В каждой статье я стремлюсь дать цельный лик художника. Произведения же художника для меня нераздельны с его личностью. Если я, как поэт, читаю душу его по изгибам его ритмов, по интонации его стиха, по подбору его рифм, по архитектуре его книги, то мне, как живописцу, не меньше говорит о душе его и то, как сидит на нем платье, как застегивает он сюртук, каким жестом он скрещивает руки и подымает голову. Мне мало прочесть стихотворение, напечатанное в книге, — мне надо слышать, как звучит оно в голосе самого поэта; книга мертва для меня, пока за ее страницами не встает живое лицо ее автора. Отделять книгу от автора ее, слово — от голоса, идею — от формы того лба, в котором возникла она, поэта — от его жизни… Как поэт Валерий Брюсов может требовать этого? Не он ли сказал, что искусство «души черпает до дна» <…>
Те слова, что я написал об обстановке, в которой слагался талант Валерия Брюсова, возникли из страниц его книги «Пути и перепутья» и из впечатлений того дома, в котором я бывал у него в Москве. Он утверждает, что это «небылицы»… Как он может знать это? В данном случае он сам является книгой и не может судить о том, что другой прочтет в нем (Волошин М. Ответ Валерию Брюсову // Русь. 1908. 4 янв. № 3).
Когда я вспоминаю образ В. Брюсова, этот образ неизменно предстает мне со сложенными руками. Застывший, серьезный, строгий стоит одиноко Валерий Брюсов среди современной пляски декаданса. Он, вынесший на себе всю тяжесть проповеди символизма среди непосвященных, он выносит теперь и весь позор эпигонства, чтобы спокойно пронести свой огонь в лучшее будущее, И когда подвертывается к нему какой-нибудь из мелких бесенят символизма, — сколько презрения и боли сквозит в его безукоризненной сухости! Так и кажется, что он говорит двум третям своих последователей, когда неопытными руками они касаются дорогих ему святых: «Руки прочь».
Все эти мысли невольно возбуждает первый том собрания его стихотворений «Пути и перепутья». Здесь находим мы то, к чему только еще подходят иные из модернистов, но что давно пережил, преодолел и осознал он. То, за что теперь венчают лаврами, возбудило когда-то хохот и негодование. Две-три юношеские дерзости, две-три рискованных строчки, и в результате пять лет неостроумных издевательств критики над талантливейшим поэтом наших дней. И вот теперь, когда никто не станет оспаривать исключительной величины поэта Брюсова, когда он дал нам две книги изумительных свершений — «Urbi et Orbi» и «Венок», — теперь с особенным интересом окидываем мы первый период его поэтической деятельности: мы встречаем здесь того же Брюсова.
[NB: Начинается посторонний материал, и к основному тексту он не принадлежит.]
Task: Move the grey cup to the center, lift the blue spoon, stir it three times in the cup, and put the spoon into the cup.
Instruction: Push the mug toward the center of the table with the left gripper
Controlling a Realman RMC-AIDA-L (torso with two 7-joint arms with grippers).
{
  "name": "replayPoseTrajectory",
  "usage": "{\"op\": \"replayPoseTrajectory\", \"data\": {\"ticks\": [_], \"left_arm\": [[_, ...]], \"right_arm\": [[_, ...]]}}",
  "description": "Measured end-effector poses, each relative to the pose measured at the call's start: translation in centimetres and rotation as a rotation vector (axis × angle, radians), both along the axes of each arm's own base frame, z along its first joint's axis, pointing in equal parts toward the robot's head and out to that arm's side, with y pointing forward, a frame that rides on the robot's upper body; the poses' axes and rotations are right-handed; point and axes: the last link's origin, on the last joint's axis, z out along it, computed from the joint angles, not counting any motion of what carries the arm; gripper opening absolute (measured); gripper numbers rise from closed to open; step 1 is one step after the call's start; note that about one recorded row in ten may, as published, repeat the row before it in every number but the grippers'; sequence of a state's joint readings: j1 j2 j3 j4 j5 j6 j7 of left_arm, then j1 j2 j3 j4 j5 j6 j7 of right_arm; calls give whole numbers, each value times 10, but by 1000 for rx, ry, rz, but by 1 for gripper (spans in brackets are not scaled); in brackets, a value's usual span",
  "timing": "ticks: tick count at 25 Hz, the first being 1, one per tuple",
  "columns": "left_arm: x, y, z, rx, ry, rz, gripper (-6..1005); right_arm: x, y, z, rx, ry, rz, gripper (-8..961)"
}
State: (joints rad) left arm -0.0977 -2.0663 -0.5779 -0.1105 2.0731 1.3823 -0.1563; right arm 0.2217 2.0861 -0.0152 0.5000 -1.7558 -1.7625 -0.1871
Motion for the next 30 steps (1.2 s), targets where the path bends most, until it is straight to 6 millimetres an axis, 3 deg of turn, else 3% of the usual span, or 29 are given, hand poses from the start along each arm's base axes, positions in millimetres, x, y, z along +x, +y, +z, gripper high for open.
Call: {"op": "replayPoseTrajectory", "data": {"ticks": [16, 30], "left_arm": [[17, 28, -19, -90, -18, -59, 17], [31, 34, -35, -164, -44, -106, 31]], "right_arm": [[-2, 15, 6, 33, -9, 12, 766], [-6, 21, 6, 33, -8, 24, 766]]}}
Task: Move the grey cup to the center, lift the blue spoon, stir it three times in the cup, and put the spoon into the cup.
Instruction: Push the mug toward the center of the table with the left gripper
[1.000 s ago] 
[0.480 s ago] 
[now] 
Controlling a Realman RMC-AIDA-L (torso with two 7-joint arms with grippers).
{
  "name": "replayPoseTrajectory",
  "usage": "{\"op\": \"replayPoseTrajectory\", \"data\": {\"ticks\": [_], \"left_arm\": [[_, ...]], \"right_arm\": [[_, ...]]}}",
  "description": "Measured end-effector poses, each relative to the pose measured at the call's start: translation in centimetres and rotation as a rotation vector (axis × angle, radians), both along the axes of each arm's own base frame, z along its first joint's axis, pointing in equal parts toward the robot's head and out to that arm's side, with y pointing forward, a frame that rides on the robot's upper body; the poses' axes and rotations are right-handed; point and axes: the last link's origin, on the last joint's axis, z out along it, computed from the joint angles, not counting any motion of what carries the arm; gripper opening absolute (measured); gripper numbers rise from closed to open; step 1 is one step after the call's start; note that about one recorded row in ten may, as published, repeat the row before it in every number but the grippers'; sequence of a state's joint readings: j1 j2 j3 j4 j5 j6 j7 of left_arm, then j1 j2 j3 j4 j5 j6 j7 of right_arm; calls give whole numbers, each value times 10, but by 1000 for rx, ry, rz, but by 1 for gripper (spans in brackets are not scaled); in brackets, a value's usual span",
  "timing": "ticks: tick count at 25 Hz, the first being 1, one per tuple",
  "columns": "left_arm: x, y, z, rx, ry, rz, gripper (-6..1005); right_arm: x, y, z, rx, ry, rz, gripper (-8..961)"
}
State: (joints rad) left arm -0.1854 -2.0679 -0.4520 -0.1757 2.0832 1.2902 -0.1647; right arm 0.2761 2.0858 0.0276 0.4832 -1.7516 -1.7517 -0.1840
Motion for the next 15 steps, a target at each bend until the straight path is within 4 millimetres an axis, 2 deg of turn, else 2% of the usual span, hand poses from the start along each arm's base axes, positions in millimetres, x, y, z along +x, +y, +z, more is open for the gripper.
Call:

Мы начинаем совершенно ясно понимать, что никогда Брюсов не изменялся: он все тот же Брюсов в «Шедеврах», что и в «Венке». Он только проводил свое творчество сквозь строй все новых и новых технических завоеваний. Он только отделывал свой материал, и этот материал — всегда мрамор. От первых юношеских стихотворений «Путей и перепутий» до изумительной поэмы «Царю Северного полюса» тех же «Путей» и далее: от этой поэмы до отчетливо изваянных, как мраморные статуи, стихотворений «Urbi et Orbi», до изощренной, как мраморное кружево, резьбы «Венка» — все тот же перед нами Брюсов — поэт хаоса, философ мгновенья, сочетавший нужные ему элементы творчества Тютчева, Пушкина, Баратынского и Верхарна, преломивший их творчество в своей индивидуальности <…>
Пробегая ряд юношеских стихотворений поэта, мы узнаем в неоконченных массивах его творчества, какую бурю переживаний пришлось ему подчинить гармонии и законченности. <…> Валерий Брюсов, поэт хаоса и бесформенности, закрыл свою проповедь железным щитом формы, и об этот щит бессильно разобьются модернистические волны поэтов, пока не придут к Брюсову его действительные ученики. Их еще нет, но о ни будут. Брюсов одинаково противопоставлен недавнему прошлому современности и близкому будущему. Он глядит одновременно и в далекое будущее, потому что он единственный среди нас, кто принадлежит вечности (Белый А. Арабески. М., 1911. С. 451-453).